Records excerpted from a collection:
● ● ● ●

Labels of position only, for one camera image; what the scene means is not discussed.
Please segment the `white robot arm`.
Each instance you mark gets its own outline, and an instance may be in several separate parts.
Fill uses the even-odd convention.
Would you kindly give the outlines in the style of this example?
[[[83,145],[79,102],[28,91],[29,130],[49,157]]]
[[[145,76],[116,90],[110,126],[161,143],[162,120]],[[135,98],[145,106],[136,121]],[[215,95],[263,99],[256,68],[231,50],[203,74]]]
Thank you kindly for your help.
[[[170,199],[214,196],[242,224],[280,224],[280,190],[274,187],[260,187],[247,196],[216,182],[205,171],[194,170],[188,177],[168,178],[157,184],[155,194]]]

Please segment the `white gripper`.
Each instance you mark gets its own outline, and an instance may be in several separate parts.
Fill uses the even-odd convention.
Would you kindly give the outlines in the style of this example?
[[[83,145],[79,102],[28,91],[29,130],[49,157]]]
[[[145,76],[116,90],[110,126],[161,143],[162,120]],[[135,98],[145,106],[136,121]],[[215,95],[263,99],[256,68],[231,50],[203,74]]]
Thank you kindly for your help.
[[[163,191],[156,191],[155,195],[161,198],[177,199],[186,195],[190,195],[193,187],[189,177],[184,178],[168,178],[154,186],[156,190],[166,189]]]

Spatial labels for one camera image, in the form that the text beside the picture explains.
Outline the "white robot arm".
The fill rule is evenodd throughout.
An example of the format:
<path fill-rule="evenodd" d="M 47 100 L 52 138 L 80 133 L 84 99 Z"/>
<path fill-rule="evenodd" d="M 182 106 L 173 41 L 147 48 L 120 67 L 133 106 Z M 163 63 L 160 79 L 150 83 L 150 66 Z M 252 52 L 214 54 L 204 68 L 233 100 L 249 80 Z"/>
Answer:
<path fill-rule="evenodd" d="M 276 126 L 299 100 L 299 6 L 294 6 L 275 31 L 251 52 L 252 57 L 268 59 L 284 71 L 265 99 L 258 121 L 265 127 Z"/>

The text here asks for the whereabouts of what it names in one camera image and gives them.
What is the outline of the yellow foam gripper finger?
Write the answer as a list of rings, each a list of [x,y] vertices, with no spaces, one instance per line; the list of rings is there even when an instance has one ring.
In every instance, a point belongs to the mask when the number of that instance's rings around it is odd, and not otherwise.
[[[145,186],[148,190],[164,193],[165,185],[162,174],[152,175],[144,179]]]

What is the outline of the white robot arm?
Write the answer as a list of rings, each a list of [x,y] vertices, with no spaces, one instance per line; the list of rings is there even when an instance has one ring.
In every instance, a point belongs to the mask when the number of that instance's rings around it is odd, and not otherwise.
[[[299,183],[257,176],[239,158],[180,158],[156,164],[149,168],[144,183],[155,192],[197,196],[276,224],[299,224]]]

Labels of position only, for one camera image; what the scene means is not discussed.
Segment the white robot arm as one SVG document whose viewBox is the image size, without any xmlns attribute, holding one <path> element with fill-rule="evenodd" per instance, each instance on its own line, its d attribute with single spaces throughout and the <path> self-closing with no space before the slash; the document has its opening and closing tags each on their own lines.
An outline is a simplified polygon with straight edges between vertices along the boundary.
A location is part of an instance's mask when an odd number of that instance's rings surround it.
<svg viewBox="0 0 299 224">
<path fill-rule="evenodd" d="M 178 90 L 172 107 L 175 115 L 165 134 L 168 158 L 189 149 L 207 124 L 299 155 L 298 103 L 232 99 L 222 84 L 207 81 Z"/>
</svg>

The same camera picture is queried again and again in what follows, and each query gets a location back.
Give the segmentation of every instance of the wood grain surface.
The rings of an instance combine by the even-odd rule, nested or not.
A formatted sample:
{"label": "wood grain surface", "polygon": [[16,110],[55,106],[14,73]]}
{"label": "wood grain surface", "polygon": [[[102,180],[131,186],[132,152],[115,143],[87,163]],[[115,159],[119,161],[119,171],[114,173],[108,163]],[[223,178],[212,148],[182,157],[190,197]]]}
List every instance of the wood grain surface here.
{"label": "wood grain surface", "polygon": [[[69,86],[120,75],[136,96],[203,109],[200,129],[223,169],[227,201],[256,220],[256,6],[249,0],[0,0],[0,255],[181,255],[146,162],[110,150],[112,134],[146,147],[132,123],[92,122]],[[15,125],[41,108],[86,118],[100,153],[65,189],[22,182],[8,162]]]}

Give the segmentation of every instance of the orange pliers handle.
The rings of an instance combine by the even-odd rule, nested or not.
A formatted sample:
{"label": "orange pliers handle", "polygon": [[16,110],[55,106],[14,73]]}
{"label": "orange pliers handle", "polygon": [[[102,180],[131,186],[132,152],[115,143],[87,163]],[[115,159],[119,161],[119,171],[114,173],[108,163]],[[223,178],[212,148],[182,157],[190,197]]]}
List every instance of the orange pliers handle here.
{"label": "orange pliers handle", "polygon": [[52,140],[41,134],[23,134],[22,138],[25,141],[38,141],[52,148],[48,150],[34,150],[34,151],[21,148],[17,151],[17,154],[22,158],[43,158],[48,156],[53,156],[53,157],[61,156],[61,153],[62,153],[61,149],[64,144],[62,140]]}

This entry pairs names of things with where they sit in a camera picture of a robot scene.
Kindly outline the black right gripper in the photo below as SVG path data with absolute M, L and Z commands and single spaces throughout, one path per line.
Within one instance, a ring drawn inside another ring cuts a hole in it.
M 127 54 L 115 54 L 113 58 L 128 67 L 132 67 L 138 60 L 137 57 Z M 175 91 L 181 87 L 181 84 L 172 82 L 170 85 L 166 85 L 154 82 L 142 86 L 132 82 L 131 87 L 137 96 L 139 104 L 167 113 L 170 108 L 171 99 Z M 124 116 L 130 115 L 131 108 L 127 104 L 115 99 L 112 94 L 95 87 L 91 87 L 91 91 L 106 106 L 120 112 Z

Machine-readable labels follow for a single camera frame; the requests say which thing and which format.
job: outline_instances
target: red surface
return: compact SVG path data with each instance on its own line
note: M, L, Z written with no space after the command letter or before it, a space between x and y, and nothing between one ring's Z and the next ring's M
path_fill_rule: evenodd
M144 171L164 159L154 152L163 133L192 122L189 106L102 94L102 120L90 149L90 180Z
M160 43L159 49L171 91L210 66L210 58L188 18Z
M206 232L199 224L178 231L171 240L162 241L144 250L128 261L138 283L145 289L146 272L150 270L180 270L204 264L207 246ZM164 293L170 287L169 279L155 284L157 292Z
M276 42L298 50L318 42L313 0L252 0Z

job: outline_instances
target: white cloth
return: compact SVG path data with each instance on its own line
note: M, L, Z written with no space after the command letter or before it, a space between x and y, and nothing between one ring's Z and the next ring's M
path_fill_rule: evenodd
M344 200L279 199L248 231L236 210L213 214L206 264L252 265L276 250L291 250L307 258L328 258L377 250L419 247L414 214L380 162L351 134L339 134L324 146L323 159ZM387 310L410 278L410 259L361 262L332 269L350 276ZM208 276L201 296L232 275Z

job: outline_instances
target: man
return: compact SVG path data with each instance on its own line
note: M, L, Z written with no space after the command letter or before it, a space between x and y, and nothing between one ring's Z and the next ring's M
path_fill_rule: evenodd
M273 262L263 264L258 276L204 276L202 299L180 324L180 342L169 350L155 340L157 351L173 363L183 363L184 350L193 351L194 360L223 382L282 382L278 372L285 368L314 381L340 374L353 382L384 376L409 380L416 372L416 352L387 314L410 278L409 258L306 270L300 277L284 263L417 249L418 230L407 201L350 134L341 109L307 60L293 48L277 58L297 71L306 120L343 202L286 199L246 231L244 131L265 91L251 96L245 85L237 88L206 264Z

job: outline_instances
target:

● ● ● ●

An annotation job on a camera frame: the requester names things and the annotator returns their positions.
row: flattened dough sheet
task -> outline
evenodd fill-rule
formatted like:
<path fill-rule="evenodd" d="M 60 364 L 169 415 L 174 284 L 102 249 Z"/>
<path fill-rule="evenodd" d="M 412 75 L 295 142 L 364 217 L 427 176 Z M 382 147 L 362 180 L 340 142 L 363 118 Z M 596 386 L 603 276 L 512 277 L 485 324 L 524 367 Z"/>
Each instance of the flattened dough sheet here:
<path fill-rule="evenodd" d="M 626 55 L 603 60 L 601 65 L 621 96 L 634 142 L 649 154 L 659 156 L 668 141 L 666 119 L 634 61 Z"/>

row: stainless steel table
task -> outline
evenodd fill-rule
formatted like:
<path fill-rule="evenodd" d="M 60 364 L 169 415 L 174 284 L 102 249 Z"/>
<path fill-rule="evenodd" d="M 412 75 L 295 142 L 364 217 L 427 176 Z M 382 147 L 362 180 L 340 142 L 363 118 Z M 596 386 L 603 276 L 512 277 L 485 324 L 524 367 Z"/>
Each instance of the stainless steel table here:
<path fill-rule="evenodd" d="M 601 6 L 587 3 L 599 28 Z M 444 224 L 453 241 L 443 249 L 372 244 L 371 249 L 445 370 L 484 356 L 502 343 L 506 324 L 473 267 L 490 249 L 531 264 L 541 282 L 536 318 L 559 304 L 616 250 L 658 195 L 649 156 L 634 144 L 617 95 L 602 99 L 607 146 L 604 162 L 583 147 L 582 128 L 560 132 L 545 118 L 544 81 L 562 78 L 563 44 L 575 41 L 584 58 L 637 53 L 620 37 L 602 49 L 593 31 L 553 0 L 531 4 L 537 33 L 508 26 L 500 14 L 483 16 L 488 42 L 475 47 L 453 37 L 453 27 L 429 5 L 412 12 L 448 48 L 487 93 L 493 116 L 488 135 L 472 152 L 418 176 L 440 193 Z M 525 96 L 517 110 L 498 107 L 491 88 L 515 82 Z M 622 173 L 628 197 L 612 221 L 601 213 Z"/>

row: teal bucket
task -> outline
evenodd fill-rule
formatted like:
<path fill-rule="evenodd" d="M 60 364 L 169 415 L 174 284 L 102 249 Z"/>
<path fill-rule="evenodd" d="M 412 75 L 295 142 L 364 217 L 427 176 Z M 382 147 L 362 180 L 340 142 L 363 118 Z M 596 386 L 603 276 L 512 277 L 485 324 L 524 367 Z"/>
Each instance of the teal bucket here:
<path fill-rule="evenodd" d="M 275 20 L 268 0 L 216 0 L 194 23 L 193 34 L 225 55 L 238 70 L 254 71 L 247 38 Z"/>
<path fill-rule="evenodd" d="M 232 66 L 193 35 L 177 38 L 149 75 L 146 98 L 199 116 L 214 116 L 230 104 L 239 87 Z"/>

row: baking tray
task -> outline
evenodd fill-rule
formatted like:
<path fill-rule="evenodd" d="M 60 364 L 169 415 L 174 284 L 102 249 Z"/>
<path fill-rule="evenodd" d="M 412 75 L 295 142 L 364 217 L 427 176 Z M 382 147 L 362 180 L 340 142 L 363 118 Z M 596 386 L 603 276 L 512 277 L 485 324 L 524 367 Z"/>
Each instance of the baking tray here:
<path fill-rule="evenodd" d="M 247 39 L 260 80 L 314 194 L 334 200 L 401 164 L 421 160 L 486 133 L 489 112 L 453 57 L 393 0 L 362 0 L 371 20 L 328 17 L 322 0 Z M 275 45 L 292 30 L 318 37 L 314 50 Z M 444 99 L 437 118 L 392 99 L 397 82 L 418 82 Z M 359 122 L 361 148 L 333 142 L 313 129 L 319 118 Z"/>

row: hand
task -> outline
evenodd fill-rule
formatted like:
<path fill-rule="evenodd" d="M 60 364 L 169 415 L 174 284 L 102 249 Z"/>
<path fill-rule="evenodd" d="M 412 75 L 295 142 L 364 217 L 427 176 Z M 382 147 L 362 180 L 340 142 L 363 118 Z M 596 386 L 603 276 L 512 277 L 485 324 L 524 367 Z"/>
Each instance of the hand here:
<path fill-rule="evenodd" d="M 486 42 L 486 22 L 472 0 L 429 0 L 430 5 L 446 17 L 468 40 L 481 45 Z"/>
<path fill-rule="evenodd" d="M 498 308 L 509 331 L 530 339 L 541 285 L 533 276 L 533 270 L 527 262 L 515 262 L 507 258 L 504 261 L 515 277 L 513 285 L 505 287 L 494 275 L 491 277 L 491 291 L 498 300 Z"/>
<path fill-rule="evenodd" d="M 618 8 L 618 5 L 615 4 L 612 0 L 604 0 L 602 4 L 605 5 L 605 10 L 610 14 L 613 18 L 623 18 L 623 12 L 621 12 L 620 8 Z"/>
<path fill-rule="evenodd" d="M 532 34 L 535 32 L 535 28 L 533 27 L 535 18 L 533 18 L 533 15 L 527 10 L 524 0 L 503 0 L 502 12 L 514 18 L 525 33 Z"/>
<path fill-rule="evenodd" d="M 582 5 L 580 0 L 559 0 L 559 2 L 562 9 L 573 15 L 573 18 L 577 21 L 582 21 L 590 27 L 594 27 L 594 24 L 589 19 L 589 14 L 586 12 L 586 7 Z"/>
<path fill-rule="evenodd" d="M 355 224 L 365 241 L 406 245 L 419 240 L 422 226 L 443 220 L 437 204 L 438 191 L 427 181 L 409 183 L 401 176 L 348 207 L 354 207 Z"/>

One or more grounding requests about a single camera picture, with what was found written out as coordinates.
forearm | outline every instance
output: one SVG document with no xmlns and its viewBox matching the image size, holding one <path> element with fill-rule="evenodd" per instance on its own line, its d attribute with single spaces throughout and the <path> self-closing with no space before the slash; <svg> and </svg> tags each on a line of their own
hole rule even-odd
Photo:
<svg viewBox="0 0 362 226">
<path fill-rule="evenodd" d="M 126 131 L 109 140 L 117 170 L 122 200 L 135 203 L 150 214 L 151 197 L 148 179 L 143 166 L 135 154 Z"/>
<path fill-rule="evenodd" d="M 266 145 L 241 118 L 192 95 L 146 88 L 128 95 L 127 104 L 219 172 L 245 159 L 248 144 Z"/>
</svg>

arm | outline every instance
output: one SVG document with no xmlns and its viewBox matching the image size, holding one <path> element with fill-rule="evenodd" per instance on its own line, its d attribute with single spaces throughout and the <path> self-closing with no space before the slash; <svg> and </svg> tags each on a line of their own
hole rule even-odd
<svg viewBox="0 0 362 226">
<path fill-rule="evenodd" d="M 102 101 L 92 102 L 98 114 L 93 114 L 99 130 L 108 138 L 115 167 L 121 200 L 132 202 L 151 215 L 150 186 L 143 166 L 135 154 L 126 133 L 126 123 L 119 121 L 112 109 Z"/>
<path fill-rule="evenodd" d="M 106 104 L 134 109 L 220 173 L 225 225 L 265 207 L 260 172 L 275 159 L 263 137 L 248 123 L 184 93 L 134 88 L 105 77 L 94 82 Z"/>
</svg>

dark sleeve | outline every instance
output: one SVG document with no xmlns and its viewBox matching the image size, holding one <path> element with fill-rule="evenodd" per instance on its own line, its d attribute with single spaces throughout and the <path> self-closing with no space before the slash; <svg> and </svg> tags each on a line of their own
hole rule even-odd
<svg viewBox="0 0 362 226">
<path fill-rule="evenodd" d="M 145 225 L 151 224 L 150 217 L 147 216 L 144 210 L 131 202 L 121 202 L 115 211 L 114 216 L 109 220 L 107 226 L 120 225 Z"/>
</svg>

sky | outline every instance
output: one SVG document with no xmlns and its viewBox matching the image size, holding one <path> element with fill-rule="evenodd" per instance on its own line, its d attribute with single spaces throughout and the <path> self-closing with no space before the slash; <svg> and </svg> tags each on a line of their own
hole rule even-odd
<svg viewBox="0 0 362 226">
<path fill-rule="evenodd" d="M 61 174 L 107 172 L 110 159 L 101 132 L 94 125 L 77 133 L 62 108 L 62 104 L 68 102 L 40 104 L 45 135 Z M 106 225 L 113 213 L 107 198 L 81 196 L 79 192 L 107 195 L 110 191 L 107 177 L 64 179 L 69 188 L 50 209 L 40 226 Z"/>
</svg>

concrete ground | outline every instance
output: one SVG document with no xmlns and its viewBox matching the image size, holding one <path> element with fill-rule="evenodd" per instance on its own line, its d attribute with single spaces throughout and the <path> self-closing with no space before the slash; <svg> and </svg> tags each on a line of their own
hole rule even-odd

● ● ● ●

▸ **Prompt**
From the entries above, copy every line containing the word "text".

▸ **Solution for this task**
Spatial labels for one camera image, in the form that the text beside the picture explains.
The text here asks for the whereabouts of what it names in one camera image and gives them.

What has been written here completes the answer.